## EXERCISE MATERIALS
== Segment start ==
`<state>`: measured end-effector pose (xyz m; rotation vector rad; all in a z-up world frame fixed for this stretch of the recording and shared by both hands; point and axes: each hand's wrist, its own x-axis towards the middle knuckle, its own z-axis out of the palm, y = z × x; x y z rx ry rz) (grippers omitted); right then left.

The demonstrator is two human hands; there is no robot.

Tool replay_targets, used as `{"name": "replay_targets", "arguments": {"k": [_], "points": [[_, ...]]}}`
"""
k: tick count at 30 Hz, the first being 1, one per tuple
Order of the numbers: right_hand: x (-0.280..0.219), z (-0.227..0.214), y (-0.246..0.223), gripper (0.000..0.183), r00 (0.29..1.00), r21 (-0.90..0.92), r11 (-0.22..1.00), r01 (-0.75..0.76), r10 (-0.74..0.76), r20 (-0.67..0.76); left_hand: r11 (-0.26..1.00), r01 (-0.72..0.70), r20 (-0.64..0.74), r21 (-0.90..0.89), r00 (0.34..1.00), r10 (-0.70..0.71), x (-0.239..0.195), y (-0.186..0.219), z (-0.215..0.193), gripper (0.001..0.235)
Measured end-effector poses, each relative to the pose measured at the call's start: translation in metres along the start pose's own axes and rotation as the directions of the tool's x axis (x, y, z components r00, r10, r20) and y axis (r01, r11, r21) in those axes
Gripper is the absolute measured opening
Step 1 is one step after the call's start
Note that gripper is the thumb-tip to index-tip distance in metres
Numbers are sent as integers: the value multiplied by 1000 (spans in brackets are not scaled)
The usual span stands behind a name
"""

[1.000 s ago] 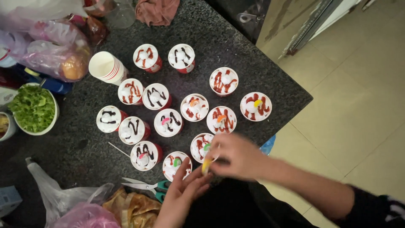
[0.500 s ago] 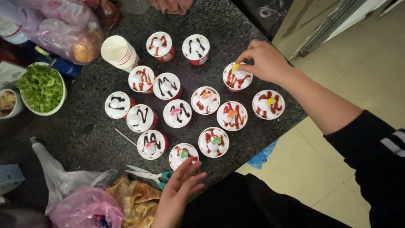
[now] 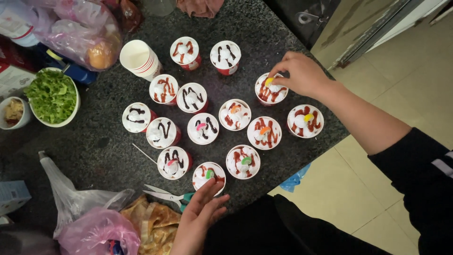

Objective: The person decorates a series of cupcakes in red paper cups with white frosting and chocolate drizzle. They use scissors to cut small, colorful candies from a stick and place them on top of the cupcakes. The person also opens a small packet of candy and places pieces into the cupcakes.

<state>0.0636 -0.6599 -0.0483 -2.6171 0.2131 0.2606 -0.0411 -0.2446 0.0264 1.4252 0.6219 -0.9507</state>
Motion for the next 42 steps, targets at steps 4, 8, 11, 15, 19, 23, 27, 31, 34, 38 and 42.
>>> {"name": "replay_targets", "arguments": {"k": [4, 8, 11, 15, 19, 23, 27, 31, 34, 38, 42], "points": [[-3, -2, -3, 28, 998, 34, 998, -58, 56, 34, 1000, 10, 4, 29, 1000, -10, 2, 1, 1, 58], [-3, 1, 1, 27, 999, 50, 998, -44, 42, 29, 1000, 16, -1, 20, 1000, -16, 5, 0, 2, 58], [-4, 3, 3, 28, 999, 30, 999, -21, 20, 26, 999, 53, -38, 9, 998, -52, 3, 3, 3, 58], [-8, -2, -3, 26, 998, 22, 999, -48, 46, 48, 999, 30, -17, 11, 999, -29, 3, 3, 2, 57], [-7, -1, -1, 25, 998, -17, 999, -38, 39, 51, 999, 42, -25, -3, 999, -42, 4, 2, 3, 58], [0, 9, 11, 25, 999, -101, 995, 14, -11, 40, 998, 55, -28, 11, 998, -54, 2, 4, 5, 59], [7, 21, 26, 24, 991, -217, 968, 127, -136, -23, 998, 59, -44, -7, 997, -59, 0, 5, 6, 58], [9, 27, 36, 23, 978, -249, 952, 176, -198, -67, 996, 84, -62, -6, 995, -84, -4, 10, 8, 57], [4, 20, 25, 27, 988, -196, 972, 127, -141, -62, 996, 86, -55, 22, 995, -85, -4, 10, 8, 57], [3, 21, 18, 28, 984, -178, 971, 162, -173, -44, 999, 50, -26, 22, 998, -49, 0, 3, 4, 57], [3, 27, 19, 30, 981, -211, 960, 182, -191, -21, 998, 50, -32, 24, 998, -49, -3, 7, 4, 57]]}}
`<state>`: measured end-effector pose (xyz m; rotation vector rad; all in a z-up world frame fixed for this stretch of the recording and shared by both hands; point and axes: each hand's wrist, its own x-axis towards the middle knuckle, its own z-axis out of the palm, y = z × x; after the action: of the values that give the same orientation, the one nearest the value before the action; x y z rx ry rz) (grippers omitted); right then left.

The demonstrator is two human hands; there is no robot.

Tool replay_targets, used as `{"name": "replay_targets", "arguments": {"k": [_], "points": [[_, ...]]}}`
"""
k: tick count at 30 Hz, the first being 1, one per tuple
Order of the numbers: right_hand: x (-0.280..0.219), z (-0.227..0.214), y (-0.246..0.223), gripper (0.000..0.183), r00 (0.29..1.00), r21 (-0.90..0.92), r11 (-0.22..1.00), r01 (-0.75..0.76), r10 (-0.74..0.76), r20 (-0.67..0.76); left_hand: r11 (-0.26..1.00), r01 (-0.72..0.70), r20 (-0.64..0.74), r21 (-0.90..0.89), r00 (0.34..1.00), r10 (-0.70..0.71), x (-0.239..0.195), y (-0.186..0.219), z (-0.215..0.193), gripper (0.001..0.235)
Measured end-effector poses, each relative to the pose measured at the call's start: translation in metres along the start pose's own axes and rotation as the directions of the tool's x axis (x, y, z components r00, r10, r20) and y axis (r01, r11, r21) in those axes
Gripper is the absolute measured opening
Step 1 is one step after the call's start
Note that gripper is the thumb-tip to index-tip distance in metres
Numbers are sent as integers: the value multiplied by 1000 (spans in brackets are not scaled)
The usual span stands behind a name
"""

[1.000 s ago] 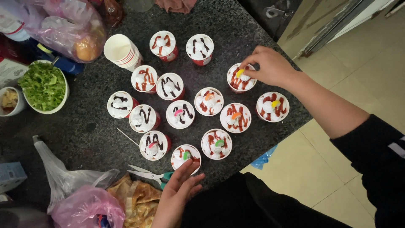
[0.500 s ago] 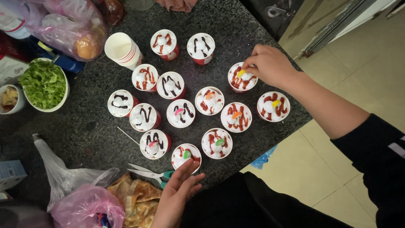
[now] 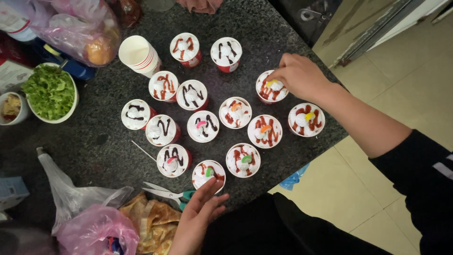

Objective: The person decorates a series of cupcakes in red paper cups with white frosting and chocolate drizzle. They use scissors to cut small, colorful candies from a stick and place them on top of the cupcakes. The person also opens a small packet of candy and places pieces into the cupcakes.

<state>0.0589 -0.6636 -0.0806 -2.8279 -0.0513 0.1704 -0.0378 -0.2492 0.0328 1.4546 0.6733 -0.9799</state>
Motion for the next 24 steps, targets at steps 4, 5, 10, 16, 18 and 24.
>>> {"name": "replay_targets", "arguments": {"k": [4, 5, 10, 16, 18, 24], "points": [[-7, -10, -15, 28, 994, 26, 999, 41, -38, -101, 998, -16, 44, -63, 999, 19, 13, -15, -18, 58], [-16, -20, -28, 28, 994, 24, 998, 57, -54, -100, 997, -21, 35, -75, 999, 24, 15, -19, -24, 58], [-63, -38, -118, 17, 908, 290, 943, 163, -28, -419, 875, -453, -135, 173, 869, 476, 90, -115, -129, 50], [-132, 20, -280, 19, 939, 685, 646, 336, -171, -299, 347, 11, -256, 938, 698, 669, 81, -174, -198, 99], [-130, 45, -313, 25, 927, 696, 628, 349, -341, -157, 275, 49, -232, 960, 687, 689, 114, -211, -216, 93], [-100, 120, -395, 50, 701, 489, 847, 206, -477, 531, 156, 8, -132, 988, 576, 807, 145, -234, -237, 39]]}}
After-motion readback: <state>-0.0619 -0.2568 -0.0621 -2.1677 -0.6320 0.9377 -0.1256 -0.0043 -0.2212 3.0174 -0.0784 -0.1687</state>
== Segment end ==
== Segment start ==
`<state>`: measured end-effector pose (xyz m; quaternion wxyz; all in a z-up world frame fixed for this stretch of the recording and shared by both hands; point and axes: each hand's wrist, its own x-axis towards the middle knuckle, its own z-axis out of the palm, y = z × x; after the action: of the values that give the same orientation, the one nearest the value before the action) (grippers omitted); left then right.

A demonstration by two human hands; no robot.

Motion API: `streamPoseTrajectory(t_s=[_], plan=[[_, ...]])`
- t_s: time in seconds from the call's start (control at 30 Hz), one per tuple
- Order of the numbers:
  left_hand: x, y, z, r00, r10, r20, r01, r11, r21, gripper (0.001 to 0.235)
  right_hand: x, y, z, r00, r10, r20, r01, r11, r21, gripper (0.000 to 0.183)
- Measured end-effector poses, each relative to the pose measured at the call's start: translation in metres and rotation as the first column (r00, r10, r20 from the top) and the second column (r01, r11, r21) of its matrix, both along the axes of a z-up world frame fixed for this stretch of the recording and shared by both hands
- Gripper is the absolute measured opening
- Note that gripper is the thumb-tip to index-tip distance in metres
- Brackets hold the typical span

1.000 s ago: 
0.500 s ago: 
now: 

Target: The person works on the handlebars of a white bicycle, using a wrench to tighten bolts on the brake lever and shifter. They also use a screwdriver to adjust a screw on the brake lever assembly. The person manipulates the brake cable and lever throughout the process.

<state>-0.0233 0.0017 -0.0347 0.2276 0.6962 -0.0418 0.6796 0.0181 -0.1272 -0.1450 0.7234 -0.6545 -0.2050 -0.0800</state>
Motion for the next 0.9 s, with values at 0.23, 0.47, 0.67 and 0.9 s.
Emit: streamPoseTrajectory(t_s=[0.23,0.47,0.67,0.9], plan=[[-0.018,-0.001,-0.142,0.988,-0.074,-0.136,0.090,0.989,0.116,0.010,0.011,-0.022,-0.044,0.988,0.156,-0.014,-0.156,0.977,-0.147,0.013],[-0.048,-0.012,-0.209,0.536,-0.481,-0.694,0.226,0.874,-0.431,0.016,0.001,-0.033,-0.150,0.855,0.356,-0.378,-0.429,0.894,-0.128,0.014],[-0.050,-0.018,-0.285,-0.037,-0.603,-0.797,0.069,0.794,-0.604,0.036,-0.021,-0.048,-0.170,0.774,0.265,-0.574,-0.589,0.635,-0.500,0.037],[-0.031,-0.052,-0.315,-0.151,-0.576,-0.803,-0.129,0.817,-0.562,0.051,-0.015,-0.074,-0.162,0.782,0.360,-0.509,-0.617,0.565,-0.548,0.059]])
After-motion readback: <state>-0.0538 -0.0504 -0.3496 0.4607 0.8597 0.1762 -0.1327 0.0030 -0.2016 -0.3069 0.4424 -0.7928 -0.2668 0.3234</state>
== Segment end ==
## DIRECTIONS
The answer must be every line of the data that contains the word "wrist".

## TASK OUTPUT
`<state>`: measured end-effector pose (xyz m; rotation vector rad; all in a z-up world frame fixed for this stretch of the recording and shared by both hands; point and axes: each hand's wrist, its own x-axis towards the middle knuckle, its own z-axis out of the palm, y = z × x; x y z rx ry rz) (grippers omitted); right then left.
`<state>`: measured end-effector pose (xyz m; rotation vector rad; all in a z-up world frame fixed for this stretch of the recording and shared by both hands; point and axes: each hand's wrist, its own x-axis towards the middle knuckle, its own z-axis out of the palm, y = z × x; after the action: of the values that give the same orientation, the one nearest the value before the action; x y z rx ry rz) (grippers omitted); right then left.
`<state>`: measured end-effector pose (xyz m; quaternion wxyz; all in a z-up world frame fixed for this stretch of the recording and shared by both hands; point and axes: each hand's wrist, its own x-axis towards the middle knuckle, its own z-axis out of the palm, y = z × x; after the action: of the values that give the same orientation, the one nearest the value before the action) (grippers omitted); left then right.

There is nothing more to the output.